╭─ INPUT DATA

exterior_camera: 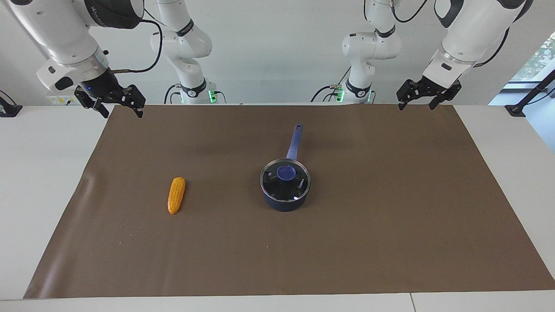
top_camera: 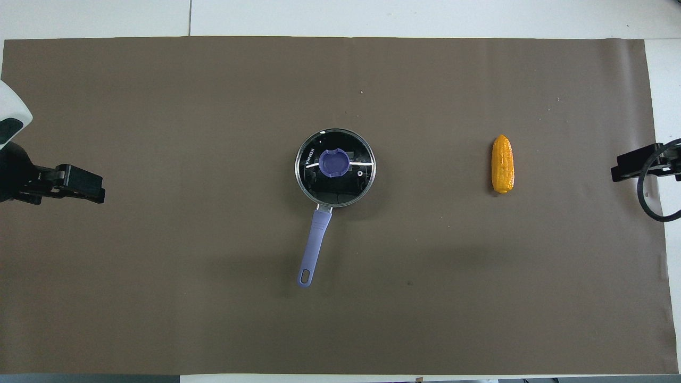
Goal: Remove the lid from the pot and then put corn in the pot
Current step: 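Reach the left gripper to the pot lid knob while the right gripper reaches the corn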
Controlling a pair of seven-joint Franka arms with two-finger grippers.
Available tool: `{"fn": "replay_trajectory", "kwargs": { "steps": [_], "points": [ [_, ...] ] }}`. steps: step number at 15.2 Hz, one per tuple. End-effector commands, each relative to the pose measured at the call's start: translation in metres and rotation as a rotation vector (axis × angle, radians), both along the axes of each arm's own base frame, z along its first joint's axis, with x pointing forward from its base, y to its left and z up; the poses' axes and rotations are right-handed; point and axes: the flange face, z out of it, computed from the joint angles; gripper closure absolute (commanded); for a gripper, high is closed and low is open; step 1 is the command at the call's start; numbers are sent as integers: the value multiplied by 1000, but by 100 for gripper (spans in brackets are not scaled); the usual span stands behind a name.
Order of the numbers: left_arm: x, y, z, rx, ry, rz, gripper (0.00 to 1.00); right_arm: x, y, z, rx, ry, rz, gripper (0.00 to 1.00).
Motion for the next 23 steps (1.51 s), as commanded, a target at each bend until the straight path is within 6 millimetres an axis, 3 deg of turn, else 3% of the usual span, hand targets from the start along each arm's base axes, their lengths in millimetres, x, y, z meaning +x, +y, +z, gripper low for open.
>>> {"fn": "replay_trajectory", "kwargs": {
  "steps": [1, 12, 14, 17, 20, 22, 23],
  "points": [
    [0, 0, 1, -15, -3, -11, 0, -5, 0, 4, 13, 8, 20, 0],
    [4, -7, -2, -34, -35, -8, 0, -6, 1, 3, 20, 16, 18, 0],
    [8, -16, -3, -42, -74, -17, 0, -6, 2, 2, 23, 18, 20, 0],
    [14, -66, -14, -84, -90, 6, 0, -8, -1, 2, 24, 19, 17, 0],
    [32, -144, -49, -92, -64, 12, 0, -9, 2, 0, 23, 24, 29, 0],
    [53, -216, -75, -88, -39, 25, 0, -10, 13, 0, 22, 21, 39, 0],
    [61, -240, -83, -89, -38, 30, 0, -12, 20, -7, 22, 27, 50, 0]
  ]
}}
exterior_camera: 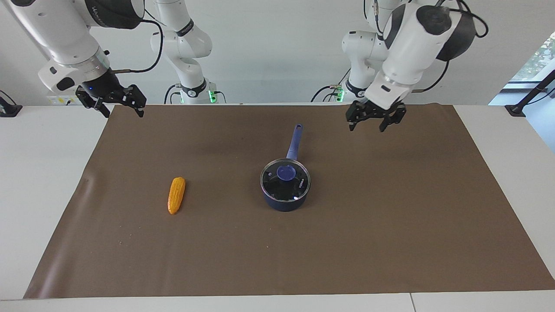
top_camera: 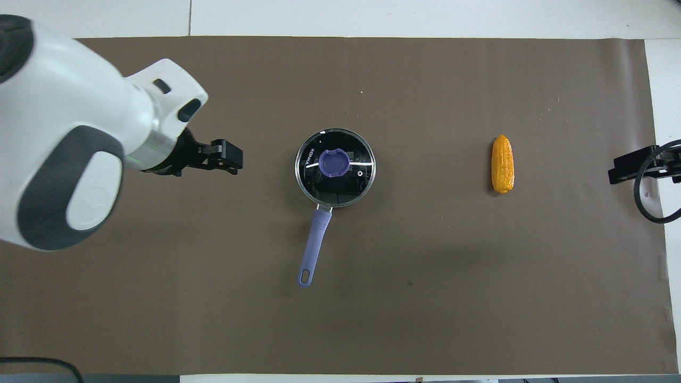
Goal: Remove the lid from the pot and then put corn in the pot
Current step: 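Reach the left gripper to the pot lid knob while the right gripper reaches the corn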
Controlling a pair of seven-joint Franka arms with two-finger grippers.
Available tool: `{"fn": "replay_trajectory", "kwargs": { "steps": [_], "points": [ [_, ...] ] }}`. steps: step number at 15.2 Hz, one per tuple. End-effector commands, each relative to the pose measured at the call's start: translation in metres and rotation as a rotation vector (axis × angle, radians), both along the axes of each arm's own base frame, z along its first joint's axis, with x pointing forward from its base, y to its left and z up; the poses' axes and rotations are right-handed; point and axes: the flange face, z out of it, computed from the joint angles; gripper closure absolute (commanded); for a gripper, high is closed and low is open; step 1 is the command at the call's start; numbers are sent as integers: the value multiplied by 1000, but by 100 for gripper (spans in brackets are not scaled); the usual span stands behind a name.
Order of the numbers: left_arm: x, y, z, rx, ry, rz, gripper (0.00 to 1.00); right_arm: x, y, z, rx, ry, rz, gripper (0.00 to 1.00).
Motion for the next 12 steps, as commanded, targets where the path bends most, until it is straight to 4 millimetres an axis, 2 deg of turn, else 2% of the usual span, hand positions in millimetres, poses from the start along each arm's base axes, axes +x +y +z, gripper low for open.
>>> {"fn": "replay_trajectory", "kwargs": {
  "steps": [1, 2, 3, 4, 5, 7, 9, 10, 12],
  "points": [
    [35, -80, -28, -13, 17, 23, 0, -13, 16, -16, 19, -3, 39, 0],
    [30, -107, -38, -12, 17, 16, 0, -14, 32, -36, 18, -38, 66, 0],
    [29, -119, -43, -21, 6, 9, 0, -15, 42, -57, 18, -58, 83, 0],
    [33, -129, -59, -23, 2, 2, 0, -12, 50, -83, 17, -78, 81, 0],
    [27, -143, -66, -23, -1, -18, 0, -5, 68, -112, 17, -82, 70, 0],
    [22, -161, -79, -20, -8, -42, 0, 12, 81, -176, 9, -62, 48, 0],
    [18, -174, -95, -9, -6, -62, 0, 16, 74, -222, 8, -91, 39, 0],
    [17, -182, -108, 12, -16, -78, 0, 16, 74, -235, 10, -134, 41, 0],
    [21, -184, -121, 23, -20, -79, 0, 23, 74, -253, 9, -148, 40, 0]
  ]
}}
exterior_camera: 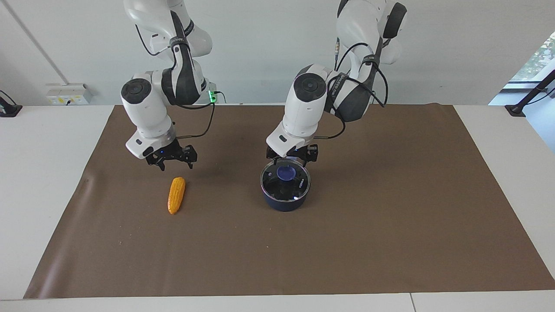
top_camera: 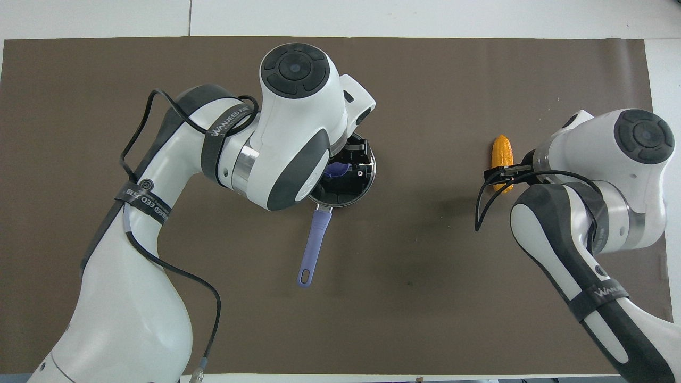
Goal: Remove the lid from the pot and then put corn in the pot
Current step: 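Grasp the lid knob with the left gripper while the right gripper grasps the corn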
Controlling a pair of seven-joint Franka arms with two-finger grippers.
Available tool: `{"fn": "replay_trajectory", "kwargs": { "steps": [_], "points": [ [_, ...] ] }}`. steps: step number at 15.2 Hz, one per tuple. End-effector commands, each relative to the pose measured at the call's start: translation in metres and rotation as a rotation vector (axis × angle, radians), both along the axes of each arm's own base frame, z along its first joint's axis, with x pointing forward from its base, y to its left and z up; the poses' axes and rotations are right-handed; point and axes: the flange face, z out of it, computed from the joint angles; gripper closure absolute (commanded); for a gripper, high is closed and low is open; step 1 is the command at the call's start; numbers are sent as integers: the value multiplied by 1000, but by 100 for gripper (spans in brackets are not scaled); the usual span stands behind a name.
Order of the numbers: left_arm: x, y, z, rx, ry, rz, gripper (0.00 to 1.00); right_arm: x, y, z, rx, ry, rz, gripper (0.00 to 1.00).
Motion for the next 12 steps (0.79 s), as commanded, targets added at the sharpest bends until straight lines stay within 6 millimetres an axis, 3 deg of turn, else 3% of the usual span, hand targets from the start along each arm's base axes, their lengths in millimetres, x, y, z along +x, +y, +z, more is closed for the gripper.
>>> {"fn": "replay_trajectory", "kwargs": {
  "steps": [1, 4, 5, 7, 9, 11, 12],
  "points": [
    [8, -5, -14, 20, -24, 2, 0, 6, -5, -19, 13, -41, -14, 0],
    [12, -6, -22, 37, -46, -6, 0, 23, -3, -45, 10, -55, -13, 0],
    [13, -7, -28, 46, -44, -7, 0, 29, -4, -53, 4, -50, -7, 5],
    [13, -6, -30, 49, -42, -9, 0, 30, -5, -55, 3, -47, 4, 15],
    [14, -6, -30, 52, -42, -9, 0, 32, -6, -55, -1, -48, 7, 16],
    [14, -5, -31, 52, -43, -7, 0, 31, -13, -56, -2, -42, -2, 24],
    [14, -6, -32, 55, -45, -10, 0, 31, -14, -56, -3, -39, -4, 32]
  ]
}}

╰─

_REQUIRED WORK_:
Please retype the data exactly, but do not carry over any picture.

_FINISHED EXERCISE_:
exterior_camera: 
top_camera: 
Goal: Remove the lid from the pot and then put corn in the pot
Current step: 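Reach the left gripper to the pot lid knob while the right gripper reaches the corn
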Controlling a pair of seven-joint Franka arms with two-finger grippers.
Available tool: `{"fn": "replay_trajectory", "kwargs": { "steps": [_], "points": [ [_, ...] ] }}`. steps: step number at 15.2 Hz, one per tuple. End-effector commands, each relative to the pose measured at the call's start: translation in metres and rotation as a rotation vector (axis × angle, radians), both along the axes of each arm's own base frame, z along its first joint's axis, with x pointing forward from its base, y to its left and z up; the poses' axes and rotations are right-handed; point and axes: the flange face, z out of it, computed from the joint angles; gripper closure absolute (commanded); for a gripper, high is closed and low is open; step 1 is the command at the call's start; numbers are sent as integers: the value multiplied by 1000, but by 100 for gripper (spans in brackets are not scaled); the usual span stands behind a name.
Order of the numbers: left_arm: x, y, z, rx, ry, rz, gripper (0.00 to 1.00); right_arm: x, y, z, rx, ry, rz, gripper (0.00 to 1.00).
Motion for the next 23 steps (1.51 s), as commanded, a target at each bend until the straight path is within 6 millimetres an axis, 3 deg of turn, else 3% of the usual span, hand targets from the start along each arm's base axes, their lengths in millimetres, x, y, z meaning +x, +y, +z, gripper low for open.
>>> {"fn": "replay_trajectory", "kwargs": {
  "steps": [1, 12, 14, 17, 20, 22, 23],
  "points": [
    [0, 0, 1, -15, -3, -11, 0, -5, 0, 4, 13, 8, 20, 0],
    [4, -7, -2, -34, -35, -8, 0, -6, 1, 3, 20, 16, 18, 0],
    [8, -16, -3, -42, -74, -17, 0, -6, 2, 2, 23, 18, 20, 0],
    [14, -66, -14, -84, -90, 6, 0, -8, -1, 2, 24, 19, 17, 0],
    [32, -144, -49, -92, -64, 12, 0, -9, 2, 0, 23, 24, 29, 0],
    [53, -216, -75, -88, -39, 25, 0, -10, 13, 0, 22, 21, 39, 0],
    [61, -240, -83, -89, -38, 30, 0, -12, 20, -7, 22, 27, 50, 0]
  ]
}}
exterior_camera: 
top_camera: 
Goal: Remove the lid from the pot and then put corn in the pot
Current step: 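Reach the left gripper to the pot lid knob while the right gripper reaches the corn
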Controlling a pair of seven-joint Franka arms with two-finger grippers.
Available tool: `{"fn": "replay_trajectory", "kwargs": { "steps": [_], "points": [ [_, ...] ] }}`. steps: step number at 15.2 Hz, one per tuple. End-effector commands, each relative to the pose measured at the call's start: translation in metres and rotation as a rotation vector (axis × angle, radians), both along the axes of each arm's own base frame, z along its first joint's axis, with x pointing forward from its base, y to its left and z up; the poses' axes and rotations are right-handed; point and axes: the flange face, z out of it, computed from the joint angles; gripper closure absolute (commanded); for a gripper, high is closed and low is open; step 1 is the command at the call's start; numbers are sent as integers: the value multiplied by 1000, but by 100 for gripper (spans in brackets are not scaled); the usual span stands behind a name.
Order of the numbers: left_arm: x, y, z, rx, ry, rz, gripper (0.00 to 1.00); right_arm: x, y, z, rx, ry, rz, gripper (0.00 to 1.00).
Motion for the next 12 steps, as commanded, targets where the path bends most, until it is straight to 4 millimetres an axis, 2 deg of turn, else 2% of the usual span, hand positions in millimetres, poses from the start along each arm's base axes, axes +x +y +z, gripper low for open.
>>> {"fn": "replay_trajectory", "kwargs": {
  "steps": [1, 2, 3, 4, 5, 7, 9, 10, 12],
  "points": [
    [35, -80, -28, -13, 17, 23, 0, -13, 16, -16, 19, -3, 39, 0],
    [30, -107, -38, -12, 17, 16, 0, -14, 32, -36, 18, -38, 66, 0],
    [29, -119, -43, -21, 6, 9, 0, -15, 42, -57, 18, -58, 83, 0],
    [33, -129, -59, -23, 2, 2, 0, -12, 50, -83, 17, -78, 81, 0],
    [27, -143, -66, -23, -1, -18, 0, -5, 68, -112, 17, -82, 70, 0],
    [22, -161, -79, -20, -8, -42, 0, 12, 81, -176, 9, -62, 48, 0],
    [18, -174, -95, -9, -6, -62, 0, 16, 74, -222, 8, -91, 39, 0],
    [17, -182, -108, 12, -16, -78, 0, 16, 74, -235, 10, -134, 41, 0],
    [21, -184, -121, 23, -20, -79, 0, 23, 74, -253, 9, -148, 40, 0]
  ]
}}
exterior_camera: 
top_camera: 
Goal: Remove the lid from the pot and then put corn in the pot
Current step: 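Grasp the lid knob with the left gripper while the right gripper grasps the corn
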Controlling a pair of seven-joint Franka arms with two-finger grippers.
Available tool: `{"fn": "replay_trajectory", "kwargs": { "steps": [_], "points": [ [_, ...] ] }}`. steps: step number at 15.2 Hz, one per tuple. End-effector commands, each relative to the pose measured at the call's start: translation in metres and rotation as a rotation vector (axis × angle, radians), both along the axes of each arm's own base frame, z along its first joint's axis, with x pointing forward from its base, y to its left and z up; the poses' axes and rotations are right-handed; point and axes: the flange face, z out of it, computed from the joint angles; gripper closure absolute (commanded); for a gripper, high is closed and low is open; step 1 is the command at the call's start; numbers are sent as integers: the value multiplied by 1000, but by 100 for gripper (spans in brackets are not scaled); the usual span stands behind a name.
Order of the numbers: left_arm: x, y, z, rx, ry, rz, gripper (0.00 to 1.00); right_arm: x, y, z, rx, ry, rz, gripper (0.00 to 1.00).
Motion for the next 12 steps (0.79 s), as commanded, targets added at the sharpest bends until straight lines stay within 6 millimetres an axis, 3 deg of turn, else 3% of the usual span, hand targets from the start along each arm's base axes, their lengths in millimetres, x, y, z along +x, +y, +z, more is closed for the gripper.
>>> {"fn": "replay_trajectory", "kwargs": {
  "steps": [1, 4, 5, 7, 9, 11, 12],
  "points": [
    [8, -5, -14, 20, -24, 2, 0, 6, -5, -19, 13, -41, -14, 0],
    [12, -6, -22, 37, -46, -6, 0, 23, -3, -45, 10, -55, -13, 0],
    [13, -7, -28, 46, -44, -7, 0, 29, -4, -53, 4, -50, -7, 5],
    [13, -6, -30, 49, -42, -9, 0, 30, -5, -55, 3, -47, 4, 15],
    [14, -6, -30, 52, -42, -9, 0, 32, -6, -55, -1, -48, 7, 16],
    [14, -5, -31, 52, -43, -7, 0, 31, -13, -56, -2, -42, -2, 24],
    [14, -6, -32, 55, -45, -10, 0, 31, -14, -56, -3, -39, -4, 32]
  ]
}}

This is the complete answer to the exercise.